_Problem to work on_. Please count the lines in these records that contain "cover" and give only that count.
============================================================
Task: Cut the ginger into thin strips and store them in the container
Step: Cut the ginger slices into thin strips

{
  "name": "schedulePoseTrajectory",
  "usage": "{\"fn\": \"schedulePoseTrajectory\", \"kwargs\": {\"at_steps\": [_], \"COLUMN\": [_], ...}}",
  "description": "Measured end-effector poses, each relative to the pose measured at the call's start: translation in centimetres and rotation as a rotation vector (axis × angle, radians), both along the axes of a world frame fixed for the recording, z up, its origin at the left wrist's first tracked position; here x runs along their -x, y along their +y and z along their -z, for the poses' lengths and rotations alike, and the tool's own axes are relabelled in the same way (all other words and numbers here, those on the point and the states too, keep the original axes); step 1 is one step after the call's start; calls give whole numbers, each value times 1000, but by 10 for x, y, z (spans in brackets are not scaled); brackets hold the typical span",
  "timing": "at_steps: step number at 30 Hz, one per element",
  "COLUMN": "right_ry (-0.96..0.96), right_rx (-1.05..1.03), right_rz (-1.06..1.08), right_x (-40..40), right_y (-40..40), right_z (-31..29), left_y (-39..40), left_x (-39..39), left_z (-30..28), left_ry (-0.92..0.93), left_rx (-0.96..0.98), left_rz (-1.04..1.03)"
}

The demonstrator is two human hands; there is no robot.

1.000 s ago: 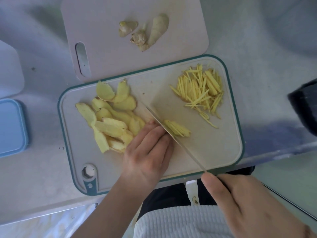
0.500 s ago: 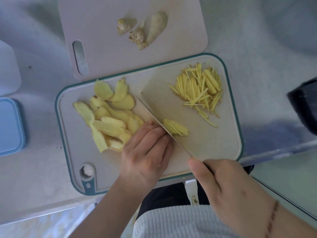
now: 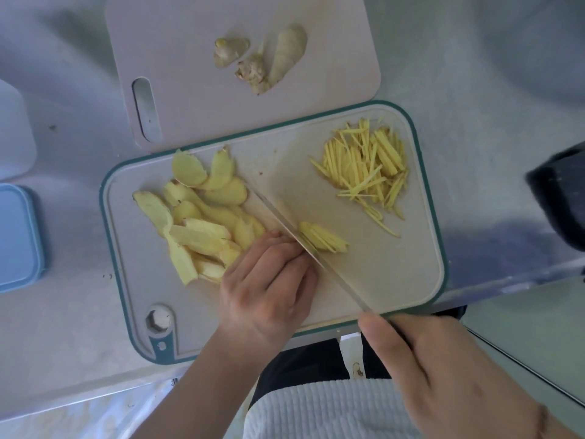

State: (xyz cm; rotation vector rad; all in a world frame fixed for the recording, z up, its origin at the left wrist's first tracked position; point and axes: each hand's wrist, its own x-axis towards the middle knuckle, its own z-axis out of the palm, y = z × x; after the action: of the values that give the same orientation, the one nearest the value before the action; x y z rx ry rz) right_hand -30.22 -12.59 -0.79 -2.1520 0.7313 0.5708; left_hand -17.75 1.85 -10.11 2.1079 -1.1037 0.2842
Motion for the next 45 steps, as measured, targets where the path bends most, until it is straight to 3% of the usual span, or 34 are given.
{"fn": "schedulePoseTrajectory", "kwargs": {"at_steps": [3,12,16,25,31,45], "right_ry": [75,36,65,-70,-51,23], "right_rx": [-34,-9,-33,-172,-36,-62], "right_rz": [-15,17,-5,53,-28,-37], "right_x": [6,10,2,-12,-4,-12], "right_y": [4,4,7,-26,-38,-22], "right_z": [0,0,3,-13,-7,-7], "left_y": [0,1,0,-5,-18,-20], "left_x": [0,-1,0,-3,-1,3], "left_z": [0,-4,-4,-8,-7,-7], "left_ry": [-31,-217,-190,-49,0,22], "left_rx": [7,-85,-83,-22,-111,-86], "left_rz": [-22,-143,-124,-30,59,36]}}
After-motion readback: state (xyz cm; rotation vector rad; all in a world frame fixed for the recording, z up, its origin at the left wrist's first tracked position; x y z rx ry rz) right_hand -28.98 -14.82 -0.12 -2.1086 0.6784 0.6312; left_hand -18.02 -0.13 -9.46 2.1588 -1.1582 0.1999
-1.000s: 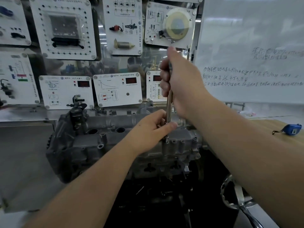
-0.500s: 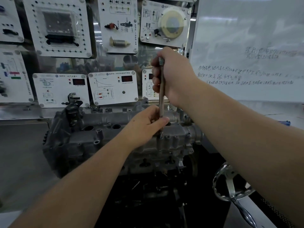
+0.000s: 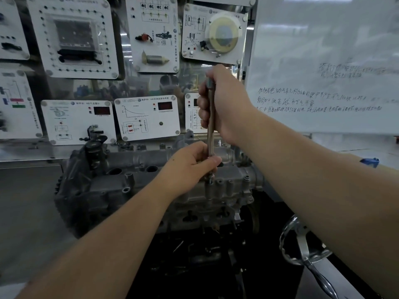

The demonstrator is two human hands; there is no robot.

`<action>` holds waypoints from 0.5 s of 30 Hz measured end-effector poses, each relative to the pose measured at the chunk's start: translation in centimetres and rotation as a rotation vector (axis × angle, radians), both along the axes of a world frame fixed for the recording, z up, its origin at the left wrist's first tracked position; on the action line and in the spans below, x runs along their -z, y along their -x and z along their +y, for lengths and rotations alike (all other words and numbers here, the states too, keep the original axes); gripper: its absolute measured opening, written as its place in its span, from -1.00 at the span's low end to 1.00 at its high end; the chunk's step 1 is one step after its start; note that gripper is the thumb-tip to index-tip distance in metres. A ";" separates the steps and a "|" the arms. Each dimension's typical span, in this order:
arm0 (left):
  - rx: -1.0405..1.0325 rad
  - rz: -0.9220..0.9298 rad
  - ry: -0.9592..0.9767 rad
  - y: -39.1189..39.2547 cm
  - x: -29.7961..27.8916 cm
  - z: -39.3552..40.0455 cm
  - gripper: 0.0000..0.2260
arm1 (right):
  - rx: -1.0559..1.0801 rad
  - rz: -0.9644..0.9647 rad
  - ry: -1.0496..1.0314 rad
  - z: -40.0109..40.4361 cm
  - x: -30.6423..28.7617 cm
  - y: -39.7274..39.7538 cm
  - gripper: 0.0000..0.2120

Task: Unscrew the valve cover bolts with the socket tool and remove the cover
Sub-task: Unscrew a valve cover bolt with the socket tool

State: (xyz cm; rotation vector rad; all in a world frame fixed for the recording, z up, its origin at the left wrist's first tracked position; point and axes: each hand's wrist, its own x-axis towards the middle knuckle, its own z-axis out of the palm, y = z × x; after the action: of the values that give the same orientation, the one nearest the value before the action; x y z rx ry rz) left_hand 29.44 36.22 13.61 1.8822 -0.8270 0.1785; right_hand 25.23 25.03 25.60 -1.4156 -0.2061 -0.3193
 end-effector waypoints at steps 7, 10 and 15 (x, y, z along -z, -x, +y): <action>0.080 0.039 -0.023 -0.3 0.2 0.5 -0.87 | 0.044 -0.090 -0.061 0.4 0.0 -0.4 -0.70; 0.055 -0.011 -0.060 -0.4 0.3 0.8 -0.89 | -0.202 -0.076 -0.013 -0.3 -0.2 -0.5 -0.64; -0.035 -0.098 -0.065 -0.1 0.3 0.2 -0.89 | -0.042 -0.061 -0.037 0.7 0.4 -0.4 -0.65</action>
State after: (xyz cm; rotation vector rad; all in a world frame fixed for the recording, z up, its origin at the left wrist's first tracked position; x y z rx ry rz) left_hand 29.58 36.41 13.32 1.9624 -0.8756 0.2702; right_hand 25.64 25.72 25.15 -1.3641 -0.2782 -0.3308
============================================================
_Output below_. 2